§ **Exercise instructions**:
Apart from the pictures, every entry must be retyped exactly.
____
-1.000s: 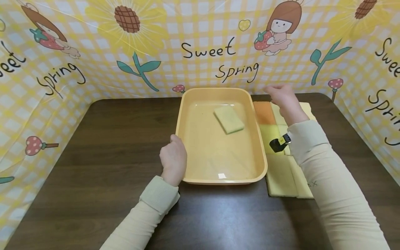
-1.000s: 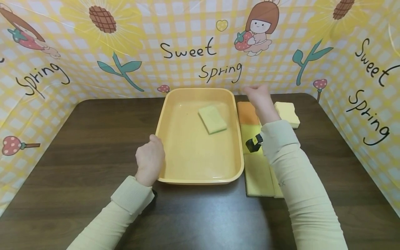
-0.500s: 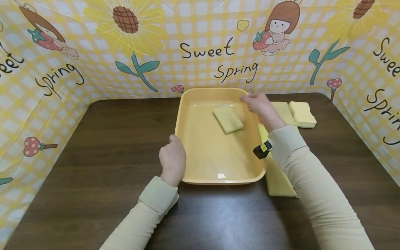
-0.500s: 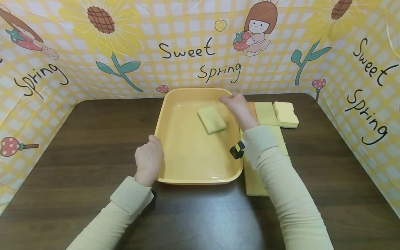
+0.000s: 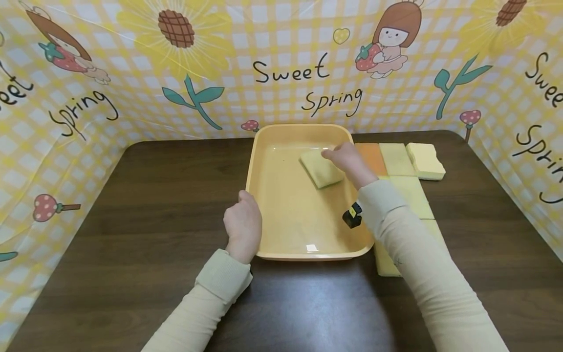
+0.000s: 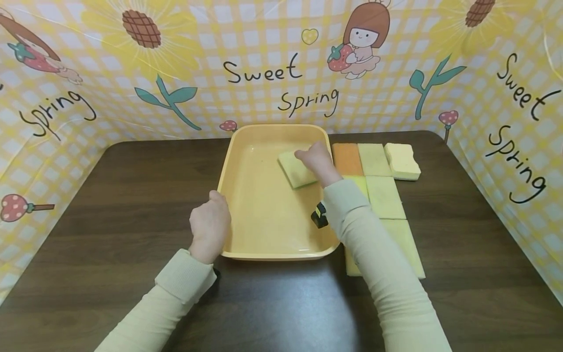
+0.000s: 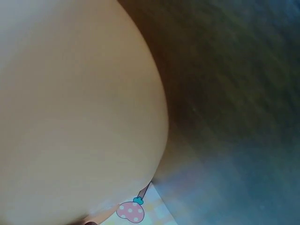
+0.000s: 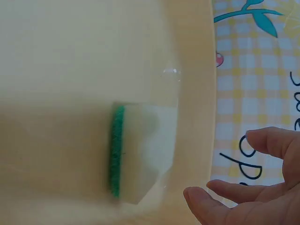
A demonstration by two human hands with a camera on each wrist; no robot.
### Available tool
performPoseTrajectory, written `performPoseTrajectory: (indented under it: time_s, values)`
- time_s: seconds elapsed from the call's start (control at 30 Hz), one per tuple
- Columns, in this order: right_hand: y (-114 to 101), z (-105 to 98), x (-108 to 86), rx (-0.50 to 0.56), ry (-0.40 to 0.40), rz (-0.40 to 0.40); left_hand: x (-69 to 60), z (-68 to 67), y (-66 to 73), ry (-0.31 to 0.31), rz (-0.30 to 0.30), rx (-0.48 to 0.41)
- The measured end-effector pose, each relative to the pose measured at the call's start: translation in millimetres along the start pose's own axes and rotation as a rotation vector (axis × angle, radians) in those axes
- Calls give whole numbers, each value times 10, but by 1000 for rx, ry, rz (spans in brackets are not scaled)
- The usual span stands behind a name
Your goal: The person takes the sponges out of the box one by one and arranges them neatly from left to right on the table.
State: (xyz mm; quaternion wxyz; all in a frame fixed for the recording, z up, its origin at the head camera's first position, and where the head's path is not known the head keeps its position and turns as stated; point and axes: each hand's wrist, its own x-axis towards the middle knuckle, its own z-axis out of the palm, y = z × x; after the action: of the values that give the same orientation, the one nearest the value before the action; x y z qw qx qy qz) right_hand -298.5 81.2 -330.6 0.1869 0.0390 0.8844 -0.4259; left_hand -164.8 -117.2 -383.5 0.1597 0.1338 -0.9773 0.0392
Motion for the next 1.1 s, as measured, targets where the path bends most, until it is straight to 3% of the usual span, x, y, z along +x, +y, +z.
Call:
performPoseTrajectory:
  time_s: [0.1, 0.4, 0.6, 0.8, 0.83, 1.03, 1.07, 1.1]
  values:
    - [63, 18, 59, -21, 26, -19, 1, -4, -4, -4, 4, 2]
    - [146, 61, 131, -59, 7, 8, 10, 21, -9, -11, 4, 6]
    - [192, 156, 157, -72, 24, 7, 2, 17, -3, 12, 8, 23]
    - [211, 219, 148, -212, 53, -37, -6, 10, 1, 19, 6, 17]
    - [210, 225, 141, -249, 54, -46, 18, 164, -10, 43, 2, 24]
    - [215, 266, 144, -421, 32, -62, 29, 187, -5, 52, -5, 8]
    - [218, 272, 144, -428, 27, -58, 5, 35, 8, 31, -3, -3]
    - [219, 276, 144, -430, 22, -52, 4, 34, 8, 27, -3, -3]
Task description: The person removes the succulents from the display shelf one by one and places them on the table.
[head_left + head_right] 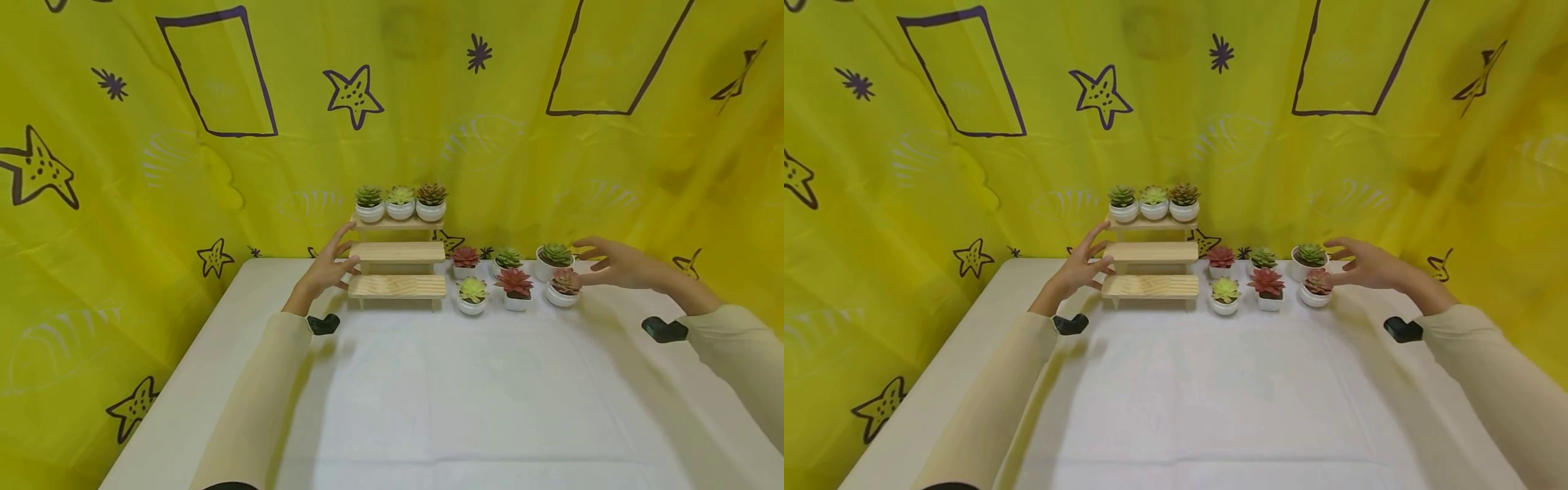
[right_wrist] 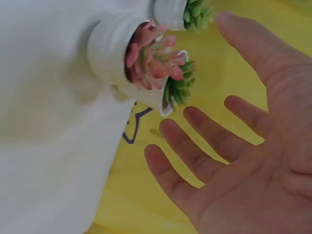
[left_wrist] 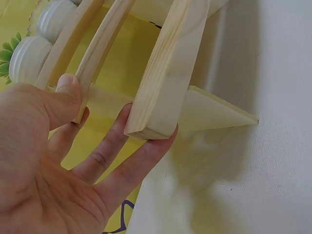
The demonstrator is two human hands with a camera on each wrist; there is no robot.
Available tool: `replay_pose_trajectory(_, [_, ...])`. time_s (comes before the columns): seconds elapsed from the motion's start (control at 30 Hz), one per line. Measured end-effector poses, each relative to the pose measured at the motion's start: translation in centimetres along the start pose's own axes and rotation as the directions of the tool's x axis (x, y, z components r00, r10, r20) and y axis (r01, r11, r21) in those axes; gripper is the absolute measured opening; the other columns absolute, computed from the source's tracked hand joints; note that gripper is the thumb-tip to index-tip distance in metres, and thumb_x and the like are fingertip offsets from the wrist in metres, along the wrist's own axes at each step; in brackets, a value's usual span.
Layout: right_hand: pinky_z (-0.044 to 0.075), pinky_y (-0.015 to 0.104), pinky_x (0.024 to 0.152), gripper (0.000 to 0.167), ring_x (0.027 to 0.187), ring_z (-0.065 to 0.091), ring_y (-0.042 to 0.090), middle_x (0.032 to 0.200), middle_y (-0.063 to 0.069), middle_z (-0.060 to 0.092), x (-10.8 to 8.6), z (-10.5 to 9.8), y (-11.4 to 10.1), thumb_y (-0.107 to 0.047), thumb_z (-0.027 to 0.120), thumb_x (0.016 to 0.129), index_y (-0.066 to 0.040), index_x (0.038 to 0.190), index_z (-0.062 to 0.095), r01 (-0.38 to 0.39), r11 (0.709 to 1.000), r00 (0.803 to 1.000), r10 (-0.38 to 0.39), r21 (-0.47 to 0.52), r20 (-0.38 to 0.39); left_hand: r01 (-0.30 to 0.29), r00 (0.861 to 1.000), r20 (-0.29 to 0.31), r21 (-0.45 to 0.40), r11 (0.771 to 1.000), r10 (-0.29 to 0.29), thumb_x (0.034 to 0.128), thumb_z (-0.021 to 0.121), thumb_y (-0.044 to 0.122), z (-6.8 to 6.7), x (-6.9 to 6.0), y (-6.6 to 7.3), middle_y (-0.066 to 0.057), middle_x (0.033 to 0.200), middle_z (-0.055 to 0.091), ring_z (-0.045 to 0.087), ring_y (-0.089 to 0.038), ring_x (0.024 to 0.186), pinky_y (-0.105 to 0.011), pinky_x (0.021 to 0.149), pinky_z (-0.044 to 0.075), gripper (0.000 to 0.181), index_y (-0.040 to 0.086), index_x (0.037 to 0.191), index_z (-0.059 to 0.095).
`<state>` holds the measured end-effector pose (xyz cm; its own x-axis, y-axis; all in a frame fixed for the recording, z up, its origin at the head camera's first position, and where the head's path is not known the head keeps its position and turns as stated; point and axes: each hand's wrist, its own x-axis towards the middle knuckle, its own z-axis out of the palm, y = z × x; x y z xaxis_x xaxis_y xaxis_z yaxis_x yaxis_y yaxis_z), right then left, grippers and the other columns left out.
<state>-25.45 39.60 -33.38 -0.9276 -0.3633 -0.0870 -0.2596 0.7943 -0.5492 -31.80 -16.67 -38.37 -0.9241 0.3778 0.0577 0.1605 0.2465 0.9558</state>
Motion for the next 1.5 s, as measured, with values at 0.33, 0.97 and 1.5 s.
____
§ **Exercise solution**:
-1.000s: 
-1.000s: 
-0.500s: 
-0.500s: 
+0.000s: 
+0.000s: 
+0.000s: 
+0.000s: 
A demonstration by two human hands with a camera on each wrist; no robot.
### Available tool
performPoseTrajectory, written `performPoseTrajectory: (indented under it: time_s, values)`
- time_s: seconds elapsed from the call's start (control at 30 Hz), one per tuple
- Columns, in this order: right_hand: y (-114 to 101), z (-105 to 98), x (-108 to 86), rx (-0.50 to 0.56), ry (-0.40 to 0.40), rz (-0.40 to 0.40); left_hand: x (-69 to 60), z (-68 to 67), y (-66 to 73), ry (-0.31 to 0.31), rz (-0.30 to 0.30), rx (-0.48 to 0.41)
- The measured end-effector pose, each relative to the pose measured at the call's start: translation in millimetres along the start pose's own axes and rotation as a rotation vector (axis × angle, radians) in those axes
- Calls give whole numbers, each value times 10, but by 1000 for rx, ry, rz (spans in brackets are not scaled)
- The usual span stands behind a name
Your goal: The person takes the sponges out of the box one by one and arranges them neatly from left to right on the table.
State: (xyz mm; quaternion wxyz; all in a frame fixed for the recording, z up, its origin at the head camera's first position, and where the head's path is not known the head keeps its position and turns as stated; point and axes: each hand's wrist, its own x-axis towards the middle knuckle, its own z-axis out of the palm, y = z × x; after the action: of the values that give the same orientation, the one nearest the value before the action; x y z qw qx qy qz) right_hand -298.5 81.2 -330.6 0.1869 0.0390 0.8844 -0.4259; left_hand -164.8 -117.2 -383.5 0.1597 0.1338 -0.9773 0.0392
Motion for the next 1.1 s, as measured, targets where the path bends most, until it is straight to 3% of the usual span, x, y, z along +x, +y, +z.
Call:
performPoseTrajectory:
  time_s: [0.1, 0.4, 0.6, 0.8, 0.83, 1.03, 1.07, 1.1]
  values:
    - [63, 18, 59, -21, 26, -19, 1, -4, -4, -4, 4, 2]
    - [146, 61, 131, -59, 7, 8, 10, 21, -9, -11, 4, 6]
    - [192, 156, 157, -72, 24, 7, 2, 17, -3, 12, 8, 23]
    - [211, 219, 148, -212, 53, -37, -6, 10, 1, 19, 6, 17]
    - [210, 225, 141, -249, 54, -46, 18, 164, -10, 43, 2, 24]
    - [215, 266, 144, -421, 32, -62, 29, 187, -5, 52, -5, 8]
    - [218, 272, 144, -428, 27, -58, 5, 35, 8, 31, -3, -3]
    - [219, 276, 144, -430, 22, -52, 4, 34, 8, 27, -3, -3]
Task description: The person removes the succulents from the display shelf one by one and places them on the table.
[head_left + head_right] 
[right_wrist] 
[left_wrist] 
The demonstrator is two human hands with a camera on each wrist; there is no robot.
Available tool: `replay_pose_trajectory(_, [_, ...])`. time_s (comes before the columns): seconds elapsed from the motion's start (control at 30 Hz), one per line. Measured end-effector poses, each relative to the pose measured at the motion's start: translation in centimetres along the start pose's own axes and rotation as the directions of the tool's x axis (x, y, z components r00, r10, r20) and y axis (r01, r11, r21) in those axes; gripper is the absolute measured opening; the other columns absolute, computed from the source's tracked hand joints; note that gripper is the thumb-tip to index-tip distance in metres, and thumb_x and the like are fingertip offsets from the wrist in metres, along the wrist's own axes at each step; in brackets, a value's usual span.
Layout: right_hand: pinky_z (-0.044 to 0.075), pinky_y (-0.015 to 0.104), pinky_x (0.024 to 0.152), gripper (0.000 to 0.167), ring_x (0.027 to 0.187), ring_z (-0.065 to 0.091), ring_y (-0.042 to 0.090), middle_x (0.032 to 0.200), middle_y (-0.063 to 0.069), middle_z (-0.060 to 0.092), x (-10.8 to 8.6), z (-10.5 to 9.8), y (-11.4 to 10.1), thumb_y (-0.107 to 0.047), thumb_z (-0.027 to 0.120), thumb_x (0.016 to 0.129), index_y (-0.066 to 0.040), index_x (0.038 to 0.190), index_z (-0.062 to 0.095), r01 (-0.38 to 0.39), r11 (0.709 to 1.000), r00 (0.803 to 1.000), r10 (-0.38 to 0.39), r21 (-0.47 to 0.52), r20 (-0.38 to 0.39); left_hand: r01 (-0.30 to 0.29), r00 (0.861 to 1.000), r20 (-0.29 to 0.31), r21 (-0.45 to 0.40), r11 (0.771 to 1.000), r10 (-0.29 to 0.29), thumb_x (0.034 to 0.128), thumb_z (-0.021 to 0.121), thumb_y (-0.044 to 0.122), z (-6.8 to 6.7), x (-6.9 to 6.0), y (-6.6 to 7.3), middle_y (-0.066 to 0.057), middle_x (0.033 to 0.200), middle_z (-0.055 to 0.091), ring_z (-0.045 to 0.087), ring_y (-0.089 to 0.038), ring_x (0.024 to 0.186), pinky_y (-0.105 to 0.011), pinky_x (0.021 to 0.149), pinky_z (-0.044 to 0.075), gripper (0.000 to 0.181), index_y (-0.040 to 0.086), index_x (0.037 to 0.191), index_z (-0.059 to 0.095).
`<state>` holds the measured end-effector pose (xyz cm; its own x-axis, y-axis; all in a frame fixed for the recording, z up, its origin at the head camera's first position, and where the head's path is not known the head keeps its position and turns as stated; point and axes: each hand's wrist, its own x-axis towards the middle knuckle, its own z-axis out of the palm, y = z × x; x y z xaxis_x xaxis_y xaxis_z yaxis_x yaxis_y yaxis_z), right then left, grippers and the other columns left out.
<state>-25.45 39.60 -33.38 -0.9276 -0.3633 -0.0870 -0.2596 0.7943 -0.5492 -31.80 -16.67 -38.37 -0.9241 0.3778 0.0577 0.1605 0.2465 0.9558</state>
Motion for the next 1.5 s, as measured, with values at 0.33, 0.97 and 1.5 s.

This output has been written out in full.